> **TASK DIRECTIONS**: Read the data and repeat it in full, exactly.
■ ■ ■
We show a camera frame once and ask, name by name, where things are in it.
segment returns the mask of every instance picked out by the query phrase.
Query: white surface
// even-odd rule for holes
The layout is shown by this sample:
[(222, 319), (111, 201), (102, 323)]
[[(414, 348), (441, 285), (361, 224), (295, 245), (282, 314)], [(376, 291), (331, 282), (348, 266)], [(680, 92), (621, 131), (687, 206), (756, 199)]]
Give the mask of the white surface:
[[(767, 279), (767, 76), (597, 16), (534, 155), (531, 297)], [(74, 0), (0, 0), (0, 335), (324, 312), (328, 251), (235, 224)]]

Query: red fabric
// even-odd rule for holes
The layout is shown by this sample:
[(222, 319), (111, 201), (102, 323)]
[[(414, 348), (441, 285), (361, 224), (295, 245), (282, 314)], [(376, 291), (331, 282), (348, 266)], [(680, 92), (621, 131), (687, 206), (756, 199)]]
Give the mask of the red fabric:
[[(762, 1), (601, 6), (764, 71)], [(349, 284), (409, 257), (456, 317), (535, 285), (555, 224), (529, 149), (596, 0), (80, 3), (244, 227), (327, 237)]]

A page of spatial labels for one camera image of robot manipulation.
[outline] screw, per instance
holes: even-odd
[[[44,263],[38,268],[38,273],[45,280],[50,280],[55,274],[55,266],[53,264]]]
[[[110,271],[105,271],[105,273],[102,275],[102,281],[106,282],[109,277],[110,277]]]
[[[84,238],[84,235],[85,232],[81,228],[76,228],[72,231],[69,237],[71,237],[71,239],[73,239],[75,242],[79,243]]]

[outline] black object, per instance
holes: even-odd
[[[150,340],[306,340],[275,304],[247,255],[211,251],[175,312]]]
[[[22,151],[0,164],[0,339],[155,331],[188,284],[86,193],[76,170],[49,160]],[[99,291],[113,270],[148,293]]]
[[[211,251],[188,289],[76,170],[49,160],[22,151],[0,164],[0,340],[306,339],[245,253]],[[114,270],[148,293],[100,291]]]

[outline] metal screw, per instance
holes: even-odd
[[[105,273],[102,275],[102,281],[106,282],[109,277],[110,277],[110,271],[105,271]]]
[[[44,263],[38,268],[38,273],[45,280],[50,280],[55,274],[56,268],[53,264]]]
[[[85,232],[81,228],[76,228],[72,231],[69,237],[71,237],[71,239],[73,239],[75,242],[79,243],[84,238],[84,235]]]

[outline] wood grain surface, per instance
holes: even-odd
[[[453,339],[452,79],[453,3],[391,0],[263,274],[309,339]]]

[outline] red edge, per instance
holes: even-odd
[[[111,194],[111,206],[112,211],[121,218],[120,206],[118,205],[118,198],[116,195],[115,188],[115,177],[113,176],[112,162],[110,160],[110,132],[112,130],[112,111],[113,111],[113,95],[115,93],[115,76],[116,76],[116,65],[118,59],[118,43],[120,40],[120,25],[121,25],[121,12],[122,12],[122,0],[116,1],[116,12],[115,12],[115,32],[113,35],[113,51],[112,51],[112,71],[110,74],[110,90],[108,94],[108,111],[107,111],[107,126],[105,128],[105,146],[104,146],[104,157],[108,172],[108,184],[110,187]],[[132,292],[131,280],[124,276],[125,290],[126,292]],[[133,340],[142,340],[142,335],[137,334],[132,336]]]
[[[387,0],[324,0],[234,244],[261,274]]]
■ ■ ■
> **WRITTEN RESPONSE**:
We show a camera frame once and ask, name by name, where things are in it.
segment returns the mask of every instance picked out by the query phrase.
Query: white surface
// even-odd rule for holes
The layout is shown by this sample:
[(222, 319), (111, 201), (102, 323)]
[[(414, 348), (441, 285), (361, 224), (295, 245), (282, 314)], [(376, 291), (331, 282), (348, 266)], [(680, 92), (621, 131), (687, 206), (756, 199)]]
Give the mask of the white surface:
[[(767, 279), (767, 76), (597, 16), (534, 155), (531, 297)], [(74, 0), (0, 0), (0, 335), (324, 312), (328, 251), (235, 224)]]

Query: red fabric
// even-odd rule for holes
The layout is shown by this sample:
[(222, 319), (111, 201), (102, 323)]
[[(414, 348), (441, 285), (361, 224), (295, 245), (282, 314)], [(376, 291), (331, 282), (348, 266)], [(680, 92), (621, 131), (687, 206), (756, 199)]]
Give the mask of the red fabric:
[[(762, 1), (601, 6), (764, 71)], [(349, 284), (409, 257), (456, 317), (535, 285), (555, 224), (529, 149), (596, 0), (80, 3), (244, 227), (327, 237)]]

A page of spatial labels for one camera image of robot manipulation.
[outline] screw, per instance
holes: even-odd
[[[44,263],[38,268],[38,273],[45,280],[50,280],[55,274],[55,266],[53,264]]]
[[[110,271],[105,271],[105,273],[102,275],[102,281],[106,282],[109,277],[110,277]]]
[[[84,238],[84,235],[85,232],[81,228],[76,228],[72,231],[69,237],[71,237],[71,239],[73,239],[75,242],[79,243]]]

[outline] black object, per instance
holes: even-odd
[[[150,340],[306,340],[275,304],[247,255],[211,251],[175,312]]]
[[[22,151],[0,164],[0,339],[155,331],[188,284],[86,193],[76,170],[49,160]],[[99,291],[113,270],[148,293]]]
[[[211,251],[188,289],[76,170],[49,160],[22,151],[0,164],[0,340],[306,339],[245,253]],[[114,270],[148,293],[100,291]]]

[outline] metal screw, per instance
holes: even-odd
[[[105,273],[102,275],[102,281],[106,282],[109,277],[110,277],[110,271],[105,271]]]
[[[44,263],[38,268],[38,273],[45,280],[50,280],[55,274],[56,268],[53,264]]]
[[[85,232],[81,228],[76,228],[72,231],[69,237],[71,237],[71,239],[73,239],[75,242],[79,243],[84,238],[84,235]]]

[outline] wood grain surface, per instance
holes: even-odd
[[[453,339],[452,79],[453,3],[391,0],[263,274],[309,339]]]

[outline] red edge, per instance
holes: even-odd
[[[111,194],[111,206],[112,211],[121,218],[120,206],[118,205],[118,198],[116,195],[115,188],[115,177],[113,176],[112,162],[110,160],[110,132],[112,130],[112,111],[113,111],[113,95],[115,93],[115,76],[116,76],[116,65],[118,59],[118,43],[120,40],[120,25],[121,25],[121,12],[122,12],[122,0],[116,1],[116,12],[115,12],[115,32],[113,35],[113,51],[112,51],[112,71],[110,74],[110,90],[108,94],[108,111],[107,111],[107,126],[105,128],[105,146],[104,146],[104,157],[108,172],[108,184],[110,187]],[[132,292],[131,280],[124,276],[125,290],[126,292]],[[133,340],[142,340],[142,335],[137,334],[132,336]]]
[[[387,0],[324,0],[234,244],[261,274]]]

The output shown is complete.